Rendre le Laboratoire national du bâtiment et travaux publics (LNBTP) compétitif sur le plan sous-régional, c’est l’ambition que compte matérialiser le directeur général, Armel Balondi.

A la faveur d’un Conseil d’administration tenu le 23 juin 2018, le Laboratoire national du bâtiment et travaux publics (LNBTP) a non seulement dressé son bilan, mais également adopté plusieurs recommandations qui ont pour principal objectif d’améliorer les conditions de rendements de l’institution. Ce conseil a également ainsi indiqué qu’il réclame des créances de 800 millions de francs CFA lesquelles créances mettent en mal, son fonctionnement optimal. Pour leur recouvrement, le LNBTP envisage des procédures judiciaires. « Il faut donc s’engager dans ce sens, qui pourraient commencer par des actions judicaires ».
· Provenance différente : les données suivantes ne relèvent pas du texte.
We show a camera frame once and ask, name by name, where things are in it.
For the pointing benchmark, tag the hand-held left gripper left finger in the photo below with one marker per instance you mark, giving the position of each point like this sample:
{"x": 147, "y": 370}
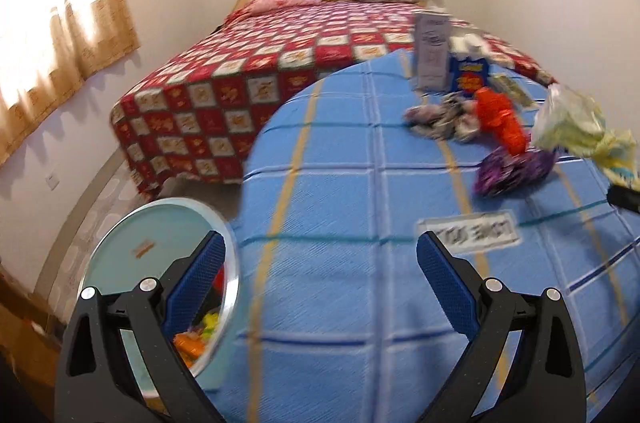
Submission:
{"x": 197, "y": 288}

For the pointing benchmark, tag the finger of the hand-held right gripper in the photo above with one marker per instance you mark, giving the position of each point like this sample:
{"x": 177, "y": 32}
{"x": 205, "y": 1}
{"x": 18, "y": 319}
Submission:
{"x": 627, "y": 199}

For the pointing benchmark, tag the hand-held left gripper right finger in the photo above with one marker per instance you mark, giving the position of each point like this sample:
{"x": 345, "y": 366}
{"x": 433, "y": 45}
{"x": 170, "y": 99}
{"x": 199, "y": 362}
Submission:
{"x": 445, "y": 283}

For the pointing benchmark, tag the yellow wrapper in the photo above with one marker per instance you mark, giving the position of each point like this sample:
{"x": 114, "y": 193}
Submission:
{"x": 210, "y": 325}

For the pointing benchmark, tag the light blue trash bin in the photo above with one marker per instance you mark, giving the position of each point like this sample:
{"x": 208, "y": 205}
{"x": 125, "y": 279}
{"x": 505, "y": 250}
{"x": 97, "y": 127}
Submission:
{"x": 145, "y": 228}

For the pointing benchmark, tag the white yellow plastic bag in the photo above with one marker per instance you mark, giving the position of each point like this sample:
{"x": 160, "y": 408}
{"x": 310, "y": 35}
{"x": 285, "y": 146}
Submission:
{"x": 565, "y": 118}

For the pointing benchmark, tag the purple crumpled wrapper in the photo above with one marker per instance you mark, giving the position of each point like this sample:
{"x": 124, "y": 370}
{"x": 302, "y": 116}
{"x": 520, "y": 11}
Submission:
{"x": 510, "y": 170}

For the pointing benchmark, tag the blue plaid blanket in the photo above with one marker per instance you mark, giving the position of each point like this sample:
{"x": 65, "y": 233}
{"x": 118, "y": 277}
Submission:
{"x": 350, "y": 203}

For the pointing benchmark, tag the orange snack wrapper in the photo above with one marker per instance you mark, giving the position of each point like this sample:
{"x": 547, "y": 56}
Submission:
{"x": 500, "y": 118}

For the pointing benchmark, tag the green flat packet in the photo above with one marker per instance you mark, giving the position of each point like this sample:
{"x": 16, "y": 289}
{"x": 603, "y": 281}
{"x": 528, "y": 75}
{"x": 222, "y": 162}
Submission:
{"x": 512, "y": 89}

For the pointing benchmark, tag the black white crumpled wrapper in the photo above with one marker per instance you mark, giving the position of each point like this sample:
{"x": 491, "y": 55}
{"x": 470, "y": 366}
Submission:
{"x": 462, "y": 120}

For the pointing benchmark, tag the grey crumpled wrapper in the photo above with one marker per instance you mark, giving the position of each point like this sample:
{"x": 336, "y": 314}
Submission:
{"x": 422, "y": 117}

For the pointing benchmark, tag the brown wooden furniture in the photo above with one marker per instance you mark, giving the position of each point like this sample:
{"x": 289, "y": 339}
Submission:
{"x": 25, "y": 328}

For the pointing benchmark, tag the blue carton with white cap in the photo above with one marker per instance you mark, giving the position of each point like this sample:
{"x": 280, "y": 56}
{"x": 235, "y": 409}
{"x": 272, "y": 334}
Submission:
{"x": 467, "y": 75}

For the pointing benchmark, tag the red checkered bedspread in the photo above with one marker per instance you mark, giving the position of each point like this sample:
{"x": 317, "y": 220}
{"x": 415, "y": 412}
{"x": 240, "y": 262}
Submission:
{"x": 225, "y": 78}

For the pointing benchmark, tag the tall white carton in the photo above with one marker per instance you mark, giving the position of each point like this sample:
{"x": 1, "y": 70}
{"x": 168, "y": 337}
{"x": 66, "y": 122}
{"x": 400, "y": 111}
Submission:
{"x": 432, "y": 53}

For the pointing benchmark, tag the long beige window curtain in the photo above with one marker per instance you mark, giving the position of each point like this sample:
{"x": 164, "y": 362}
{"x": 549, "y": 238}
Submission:
{"x": 60, "y": 28}

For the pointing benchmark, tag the white wall outlet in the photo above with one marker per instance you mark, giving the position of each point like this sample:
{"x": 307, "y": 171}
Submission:
{"x": 52, "y": 182}

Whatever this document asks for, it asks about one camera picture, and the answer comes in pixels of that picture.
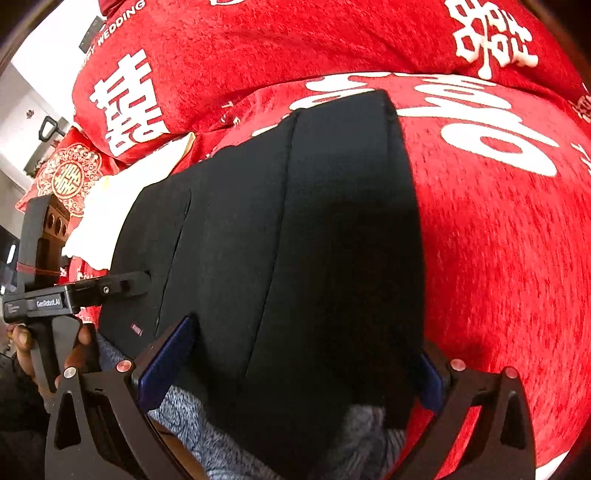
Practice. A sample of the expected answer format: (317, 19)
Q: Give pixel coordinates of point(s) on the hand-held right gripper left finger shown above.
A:
(166, 367)

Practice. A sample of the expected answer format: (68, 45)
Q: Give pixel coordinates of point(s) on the grey wall fixture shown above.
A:
(90, 34)

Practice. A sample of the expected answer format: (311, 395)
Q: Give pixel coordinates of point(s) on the red printed blanket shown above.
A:
(498, 277)

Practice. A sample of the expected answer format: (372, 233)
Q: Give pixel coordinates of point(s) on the blue-grey knit cloth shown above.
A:
(198, 434)

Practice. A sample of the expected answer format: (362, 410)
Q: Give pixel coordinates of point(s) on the person's left forearm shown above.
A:
(21, 406)

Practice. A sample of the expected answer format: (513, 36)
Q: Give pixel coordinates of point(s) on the red pillow with gold emblem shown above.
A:
(69, 170)

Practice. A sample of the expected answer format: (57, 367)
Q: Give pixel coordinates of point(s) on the white cloth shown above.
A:
(120, 198)

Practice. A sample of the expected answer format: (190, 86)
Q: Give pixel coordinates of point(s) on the black pants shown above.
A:
(300, 254)

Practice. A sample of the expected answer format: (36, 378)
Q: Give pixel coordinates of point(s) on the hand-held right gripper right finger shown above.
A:
(431, 385)

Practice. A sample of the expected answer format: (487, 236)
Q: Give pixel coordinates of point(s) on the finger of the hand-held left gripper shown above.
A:
(120, 285)

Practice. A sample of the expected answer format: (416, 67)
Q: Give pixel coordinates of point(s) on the person's left hand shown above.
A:
(83, 346)

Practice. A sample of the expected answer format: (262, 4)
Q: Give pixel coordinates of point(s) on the red printed quilt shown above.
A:
(277, 41)

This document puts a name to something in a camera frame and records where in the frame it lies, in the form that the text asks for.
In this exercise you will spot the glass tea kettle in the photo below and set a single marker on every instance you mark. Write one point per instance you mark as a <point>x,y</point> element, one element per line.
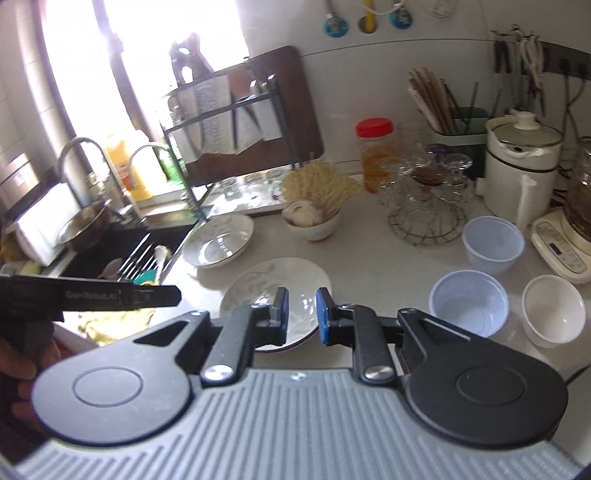
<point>581,194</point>

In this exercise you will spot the black metal dish rack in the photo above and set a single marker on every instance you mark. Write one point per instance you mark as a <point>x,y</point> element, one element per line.
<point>240,106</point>

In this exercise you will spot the person's left hand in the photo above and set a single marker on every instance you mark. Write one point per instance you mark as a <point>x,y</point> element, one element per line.
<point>27,369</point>

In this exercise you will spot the bundle of wooden chopsticks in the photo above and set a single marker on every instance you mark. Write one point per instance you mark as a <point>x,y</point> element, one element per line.
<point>429,101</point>

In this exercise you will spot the green bottle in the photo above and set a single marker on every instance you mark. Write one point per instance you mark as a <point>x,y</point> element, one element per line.
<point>170,166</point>

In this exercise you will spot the ceramic bowl with garlic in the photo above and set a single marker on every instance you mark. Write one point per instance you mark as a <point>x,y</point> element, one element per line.
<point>314,228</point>

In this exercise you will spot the brown round coaster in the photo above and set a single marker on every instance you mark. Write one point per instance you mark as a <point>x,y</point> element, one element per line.
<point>427,176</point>

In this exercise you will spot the dark cloth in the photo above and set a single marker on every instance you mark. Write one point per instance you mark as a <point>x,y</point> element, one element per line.
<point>189,55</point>

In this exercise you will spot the brown cutting board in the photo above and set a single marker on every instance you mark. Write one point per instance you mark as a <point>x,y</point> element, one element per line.
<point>295,101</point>

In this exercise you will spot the tall chrome faucet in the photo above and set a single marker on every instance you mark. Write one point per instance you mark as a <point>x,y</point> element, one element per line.
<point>83,147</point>

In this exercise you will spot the kitchen scissors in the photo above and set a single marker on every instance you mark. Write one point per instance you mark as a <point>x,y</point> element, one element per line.
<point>531,64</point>

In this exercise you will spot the red lidded plastic jar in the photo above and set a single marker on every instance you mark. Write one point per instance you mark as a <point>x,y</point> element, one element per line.
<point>375,152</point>

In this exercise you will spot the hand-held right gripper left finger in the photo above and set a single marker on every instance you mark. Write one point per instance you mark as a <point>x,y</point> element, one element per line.
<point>282,318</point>

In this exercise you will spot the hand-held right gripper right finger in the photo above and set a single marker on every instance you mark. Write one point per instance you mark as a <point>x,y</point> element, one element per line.
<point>323,321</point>

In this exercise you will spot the translucent plastic bowl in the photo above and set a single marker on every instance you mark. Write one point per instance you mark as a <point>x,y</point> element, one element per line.
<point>468,304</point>
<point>493,240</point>

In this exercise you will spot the stainless steel bowl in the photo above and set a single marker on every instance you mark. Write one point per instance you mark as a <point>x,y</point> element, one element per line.
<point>85,226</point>

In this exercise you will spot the grey speckled board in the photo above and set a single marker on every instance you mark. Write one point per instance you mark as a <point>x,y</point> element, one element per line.
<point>207,115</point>

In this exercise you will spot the straw pot brush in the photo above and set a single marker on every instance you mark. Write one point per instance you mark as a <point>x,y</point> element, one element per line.
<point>323,184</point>

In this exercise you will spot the orange detergent bottle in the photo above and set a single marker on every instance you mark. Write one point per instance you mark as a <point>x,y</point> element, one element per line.
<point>129,166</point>

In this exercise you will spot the metal drip tray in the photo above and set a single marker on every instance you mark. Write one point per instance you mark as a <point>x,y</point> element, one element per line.
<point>258,203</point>

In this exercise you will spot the white spoon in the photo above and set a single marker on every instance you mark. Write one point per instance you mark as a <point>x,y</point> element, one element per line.
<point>160,261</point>

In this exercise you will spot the small chrome faucet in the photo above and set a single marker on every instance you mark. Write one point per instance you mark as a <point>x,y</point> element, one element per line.
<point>143,152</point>

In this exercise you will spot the cutlery bundle in sink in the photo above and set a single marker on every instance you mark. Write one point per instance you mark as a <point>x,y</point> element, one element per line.
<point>136,258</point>

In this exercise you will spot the yellow hanging tool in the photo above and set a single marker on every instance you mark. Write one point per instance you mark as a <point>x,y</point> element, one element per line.
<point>369,18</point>

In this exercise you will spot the leaf patterned deep plate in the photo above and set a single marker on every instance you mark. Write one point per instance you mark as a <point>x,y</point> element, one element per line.
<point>217,242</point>

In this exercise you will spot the black wall knife rack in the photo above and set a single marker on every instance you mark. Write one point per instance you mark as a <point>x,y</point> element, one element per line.
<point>568,60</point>

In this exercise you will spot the yellow dish cloth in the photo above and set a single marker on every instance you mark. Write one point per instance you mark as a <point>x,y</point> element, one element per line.
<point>115,323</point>

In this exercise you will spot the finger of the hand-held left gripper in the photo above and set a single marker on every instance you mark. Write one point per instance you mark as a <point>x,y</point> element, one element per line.
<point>154,295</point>

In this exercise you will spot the white ceramic bowl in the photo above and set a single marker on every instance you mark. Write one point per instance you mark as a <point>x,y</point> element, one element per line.
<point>551,309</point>

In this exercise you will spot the cream kettle heating base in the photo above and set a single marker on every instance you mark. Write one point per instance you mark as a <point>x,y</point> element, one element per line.
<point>558,249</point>

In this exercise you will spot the green chopstick holder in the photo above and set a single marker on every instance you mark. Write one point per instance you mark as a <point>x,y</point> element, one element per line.
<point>466,138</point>

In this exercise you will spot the blue round wall hook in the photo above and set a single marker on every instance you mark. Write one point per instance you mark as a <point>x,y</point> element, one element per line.
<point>334,24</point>
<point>400,19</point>

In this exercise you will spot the white electric kettle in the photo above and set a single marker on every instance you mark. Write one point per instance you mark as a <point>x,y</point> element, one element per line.
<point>517,175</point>

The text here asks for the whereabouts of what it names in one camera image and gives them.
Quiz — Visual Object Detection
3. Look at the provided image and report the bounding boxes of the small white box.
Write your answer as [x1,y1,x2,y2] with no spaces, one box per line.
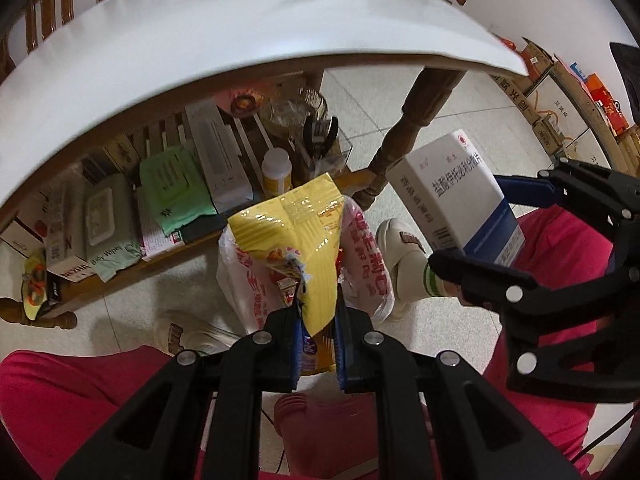
[0,217,48,261]

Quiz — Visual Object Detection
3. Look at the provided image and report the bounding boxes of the green packet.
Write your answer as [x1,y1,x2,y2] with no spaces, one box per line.
[139,144,219,237]

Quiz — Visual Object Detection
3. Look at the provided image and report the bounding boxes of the grey green wipes pack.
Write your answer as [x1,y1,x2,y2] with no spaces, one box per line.
[81,174,145,283]

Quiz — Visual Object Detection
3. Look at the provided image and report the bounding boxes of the red round packet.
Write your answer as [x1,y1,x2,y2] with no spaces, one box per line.
[229,87,262,120]

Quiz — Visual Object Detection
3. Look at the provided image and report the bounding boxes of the small beige box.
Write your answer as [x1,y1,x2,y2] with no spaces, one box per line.
[102,132,141,173]

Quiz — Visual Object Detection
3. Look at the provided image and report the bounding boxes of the beige slipper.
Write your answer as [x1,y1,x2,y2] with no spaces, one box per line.
[152,310,246,357]
[375,218,432,322]

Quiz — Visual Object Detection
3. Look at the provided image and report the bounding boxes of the wooden bench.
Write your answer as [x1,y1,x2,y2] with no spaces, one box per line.
[0,0,468,83]

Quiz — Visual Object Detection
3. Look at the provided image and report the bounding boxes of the long white box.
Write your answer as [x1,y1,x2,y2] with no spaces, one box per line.
[182,99,255,215]

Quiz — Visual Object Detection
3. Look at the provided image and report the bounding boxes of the row of cardboard boxes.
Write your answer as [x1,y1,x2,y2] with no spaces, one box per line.
[492,35,640,171]

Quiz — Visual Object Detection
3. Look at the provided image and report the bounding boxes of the pink print leaflet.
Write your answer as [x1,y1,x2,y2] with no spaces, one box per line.
[139,192,186,262]

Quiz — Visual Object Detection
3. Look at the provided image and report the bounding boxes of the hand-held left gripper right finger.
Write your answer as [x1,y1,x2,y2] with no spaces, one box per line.
[336,305,586,480]

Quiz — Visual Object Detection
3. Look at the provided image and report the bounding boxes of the black pliers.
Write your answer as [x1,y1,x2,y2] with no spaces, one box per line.
[303,115,341,157]

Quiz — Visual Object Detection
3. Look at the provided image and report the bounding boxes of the dark green notebook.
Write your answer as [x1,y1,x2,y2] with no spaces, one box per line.
[179,212,236,245]

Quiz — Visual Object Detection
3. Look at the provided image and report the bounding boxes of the red print plastic bag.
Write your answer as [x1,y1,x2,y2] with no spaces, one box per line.
[216,195,397,336]

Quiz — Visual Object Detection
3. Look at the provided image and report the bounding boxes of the white box red letters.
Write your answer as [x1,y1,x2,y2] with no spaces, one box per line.
[44,232,97,282]

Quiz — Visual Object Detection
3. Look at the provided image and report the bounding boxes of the yellow round packet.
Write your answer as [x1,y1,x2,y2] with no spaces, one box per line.
[20,250,63,322]

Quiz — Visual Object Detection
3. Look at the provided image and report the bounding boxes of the clear plastic box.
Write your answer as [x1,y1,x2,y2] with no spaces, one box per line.
[292,132,354,188]

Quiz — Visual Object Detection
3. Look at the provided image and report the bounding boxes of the black panel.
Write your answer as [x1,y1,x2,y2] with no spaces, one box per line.
[609,41,640,128]

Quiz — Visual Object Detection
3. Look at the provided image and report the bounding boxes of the white blue medicine box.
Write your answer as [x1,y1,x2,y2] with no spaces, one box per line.
[387,129,527,268]

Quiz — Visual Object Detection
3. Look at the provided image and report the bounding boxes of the person's left leg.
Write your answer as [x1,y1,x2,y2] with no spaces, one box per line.
[0,345,216,480]

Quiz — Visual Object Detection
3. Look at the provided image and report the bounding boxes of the clear jar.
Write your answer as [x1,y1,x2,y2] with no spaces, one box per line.
[257,87,330,128]

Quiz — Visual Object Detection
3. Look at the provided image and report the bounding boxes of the yellow snack packet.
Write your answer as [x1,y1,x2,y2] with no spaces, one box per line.
[227,174,348,376]

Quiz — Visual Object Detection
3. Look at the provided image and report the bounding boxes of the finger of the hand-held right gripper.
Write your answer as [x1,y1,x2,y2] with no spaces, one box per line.
[429,249,640,406]
[495,158,640,241]

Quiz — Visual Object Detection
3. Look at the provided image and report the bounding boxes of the white bottle yellow label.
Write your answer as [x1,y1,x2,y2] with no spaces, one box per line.
[261,148,294,201]

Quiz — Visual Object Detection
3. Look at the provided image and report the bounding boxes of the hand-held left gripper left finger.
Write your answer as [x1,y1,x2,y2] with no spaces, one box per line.
[55,305,306,480]

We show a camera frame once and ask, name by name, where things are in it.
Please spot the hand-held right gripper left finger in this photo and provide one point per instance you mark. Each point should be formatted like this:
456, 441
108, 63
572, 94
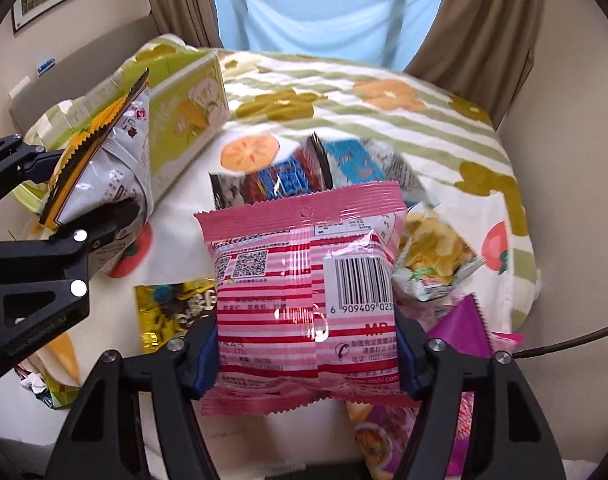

Outre cette pesanteur, le LNBTP souligne également la formation de son personnel et la modernisation des équipements, « Domaine hautement technique et sensible et les choses évoluent. Il est donc  nécessaire d’acquérir le matériel de pointe et se mettre au diapason de ce qui se fait dans la sous-région et à l’international », a soutenu le directeur général, Armel Balondi sans pour autant oublier le parc automobile n’a pas été en reste de ces préoccupations, dont la l’actuel affiche un taux de disponibilité de 50%, a-t-il relevé. 

Le responsable du laboratoire estime qu’en dépit du contexte difficile, il est nécessaire que ce dernier acquiert deux ou trois véhicules, « qui permettraient de mieux mobiliser sur les chantiers ». Outre cela, il aussi constater depuis son arrivée que les travaux se font beaucoup sur Excel, ce qui ne constitue pas un obstacle. Cependant, il est bien que l’institution s’octroie les outils dédiés au métier « pour l’instant y a n’en pas ». Le conseil a donc souhaité avoir d’autres outils en plus du peu que possède le labo.

Très peu connue sinon mal connu du public gabonais, qui ne connaît pas le rôle de cette institution. Le laboratoire veut avoir plus de visibilité pour cela, il compte communiquer beaucoup plus désormais.